Throughout this year as we celebrate our 10th anniversary, we will honor a series of remarkable women. For Women’s History Month, we find it fitting to start with civil rights activist, philanthropist, and queen of gospel, Mahalia Jackson. Born in New Orleans in 1911 to Johnny Jackson, a Baptist minister who traveled often, and Charity Clark, who passed away when Ms. Jackson was five years old. Because of this, she was raised by Charity’s sisters, all women of deep faith. Ms. Jackson’s music career, guided by her religious upbringing, started when she began singing at Mt. Mariah Baptist Church in New Orleans. Living in a city known for its prolific music scene, Ms. Jackson was influenced by the mélange of jazz and blues. She was drawn to the gospel genre and moved to Chicago in 1927, during the great migration (1910 to 1970) when many Black people moved to northern cities from southern rural areas. Eventually she established herself as a gospel singer by joining the Johnson Gospel Singers.
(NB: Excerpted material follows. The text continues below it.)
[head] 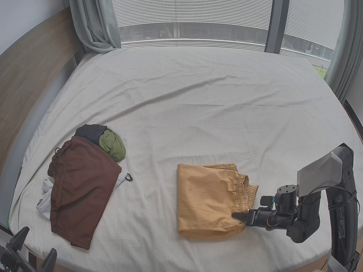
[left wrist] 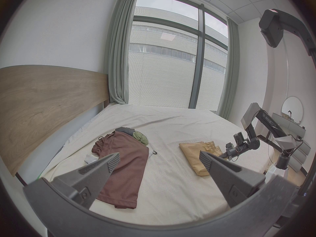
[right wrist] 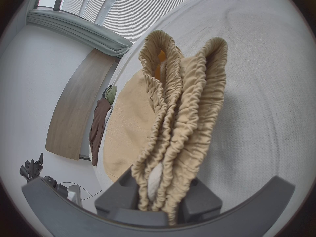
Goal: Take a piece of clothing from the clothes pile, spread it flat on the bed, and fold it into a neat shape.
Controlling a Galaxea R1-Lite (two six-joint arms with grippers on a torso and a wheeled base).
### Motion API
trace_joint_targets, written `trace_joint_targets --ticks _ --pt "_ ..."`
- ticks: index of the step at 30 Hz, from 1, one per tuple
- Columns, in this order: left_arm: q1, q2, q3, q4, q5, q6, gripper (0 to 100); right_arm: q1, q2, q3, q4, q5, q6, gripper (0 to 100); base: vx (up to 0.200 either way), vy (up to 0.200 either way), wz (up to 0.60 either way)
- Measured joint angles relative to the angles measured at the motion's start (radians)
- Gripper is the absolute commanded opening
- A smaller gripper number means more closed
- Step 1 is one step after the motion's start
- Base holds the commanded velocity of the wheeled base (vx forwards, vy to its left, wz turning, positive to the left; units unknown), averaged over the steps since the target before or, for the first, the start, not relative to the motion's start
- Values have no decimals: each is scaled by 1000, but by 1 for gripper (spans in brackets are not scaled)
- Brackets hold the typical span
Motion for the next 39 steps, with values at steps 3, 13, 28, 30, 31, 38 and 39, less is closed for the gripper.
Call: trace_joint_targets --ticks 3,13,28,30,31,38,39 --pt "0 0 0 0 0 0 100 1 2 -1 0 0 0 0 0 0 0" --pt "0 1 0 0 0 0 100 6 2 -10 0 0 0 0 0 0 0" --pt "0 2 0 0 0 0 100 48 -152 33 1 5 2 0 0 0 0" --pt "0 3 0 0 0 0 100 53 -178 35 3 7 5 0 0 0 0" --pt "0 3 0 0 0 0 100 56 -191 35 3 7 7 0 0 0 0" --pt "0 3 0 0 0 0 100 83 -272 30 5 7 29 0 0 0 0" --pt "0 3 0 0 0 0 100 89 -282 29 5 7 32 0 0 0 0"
Once in Chicago, her powerful voice was well received in churches; however, like many Black girls and women, she was often criticized for how she looked. Church leaders and parishioners found her body and movements while singing objectionable. They told her to restrain her movements. They gave her a robe to cover her curvaceous body every time she performed. She was also instructed by a professional Black voice coach to sing in a more mainstream way to appeal not just to Black people but to white people as well.

The objections of the pastors and voice coach reflect how Black women’s bodies were and are still under constant assault and criticism.

In 1947, Ms. Jackson signed with Apollo Records and recorded the song “Move On Up a Little Higher,” which at the time was the most successful gospel recording in history. She went on to become an international sensation, winning French awards and recording one of the bestselling singles in the history of Norway. Ms. Jackson received multiple Grammy Awards, including the Lifetime Achievement Award in 1972, the same year she died. She was posthumously inducted into both the Gospel Music Hall of Fame in 1978 and the Rock and Roll Hall of Fame in 1997.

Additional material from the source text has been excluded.